Abate italiano, financista inglés, filántropo de hábitos excéntricos, envenenador diestro, muchas son las máscaras, muchos los personajes que el conde utiliza para cumplir sus propósitos. Y también -sobre todo- trabaja con sabiduría extrema los sentimientos más ocultos, más oscuros, de los demás: la codicia, la avidez, la envidia, la aptitud para la infamia será el engranaje más eficaz de esa maquinaria que él monta.

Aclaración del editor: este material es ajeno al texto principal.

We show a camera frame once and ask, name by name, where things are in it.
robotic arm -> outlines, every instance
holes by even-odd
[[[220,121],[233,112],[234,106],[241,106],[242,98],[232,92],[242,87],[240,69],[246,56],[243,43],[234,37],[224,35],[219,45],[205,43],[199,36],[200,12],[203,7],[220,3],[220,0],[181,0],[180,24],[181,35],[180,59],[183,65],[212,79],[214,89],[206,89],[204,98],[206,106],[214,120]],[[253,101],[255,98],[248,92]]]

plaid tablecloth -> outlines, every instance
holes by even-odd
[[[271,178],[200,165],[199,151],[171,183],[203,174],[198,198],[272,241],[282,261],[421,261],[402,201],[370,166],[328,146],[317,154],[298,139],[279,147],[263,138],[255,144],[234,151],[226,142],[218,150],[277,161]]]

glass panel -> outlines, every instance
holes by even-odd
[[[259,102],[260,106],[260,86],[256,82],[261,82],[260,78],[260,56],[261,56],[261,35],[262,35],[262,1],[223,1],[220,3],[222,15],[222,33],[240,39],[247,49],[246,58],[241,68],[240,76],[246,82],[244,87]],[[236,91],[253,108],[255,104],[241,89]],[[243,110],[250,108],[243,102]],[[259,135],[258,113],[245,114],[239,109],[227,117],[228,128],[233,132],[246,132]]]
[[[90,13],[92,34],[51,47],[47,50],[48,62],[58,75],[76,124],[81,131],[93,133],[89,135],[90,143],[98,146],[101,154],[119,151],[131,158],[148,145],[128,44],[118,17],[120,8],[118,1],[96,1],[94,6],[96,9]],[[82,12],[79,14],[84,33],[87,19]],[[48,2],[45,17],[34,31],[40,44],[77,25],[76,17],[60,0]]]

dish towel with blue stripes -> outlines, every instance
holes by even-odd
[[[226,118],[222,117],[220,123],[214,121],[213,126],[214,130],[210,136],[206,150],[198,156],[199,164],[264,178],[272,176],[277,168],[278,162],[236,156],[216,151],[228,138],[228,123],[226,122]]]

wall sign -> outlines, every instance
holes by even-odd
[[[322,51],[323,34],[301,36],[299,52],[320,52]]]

Pero Dumas tiende un sistema de señales dirigido al lector: sólo a él le hace conocer las ligerísimas, ocasionales vacilaciones del conde -una palidez que para los otros es imperceptible, una agitación de bondad que nadie va a descubrir, un atisbo de temblor en la voz que desnuda una emoción- y entonces uno que lee, mientras lee, traspone esa máscara impenetrable que Montecristo juega en el mundo. Y uno, que ha sido instruido en las bondades de la bondad, se convierte en completo aliado del conde. Resulta su cómplice incondicional. Y en esa especie de sociedad indestructible no existe un solo momento en que no esté junto a Montecristo.
El conde hace justicia. Y desde este lado del libro el lector que lo acompaña se venga junto con él.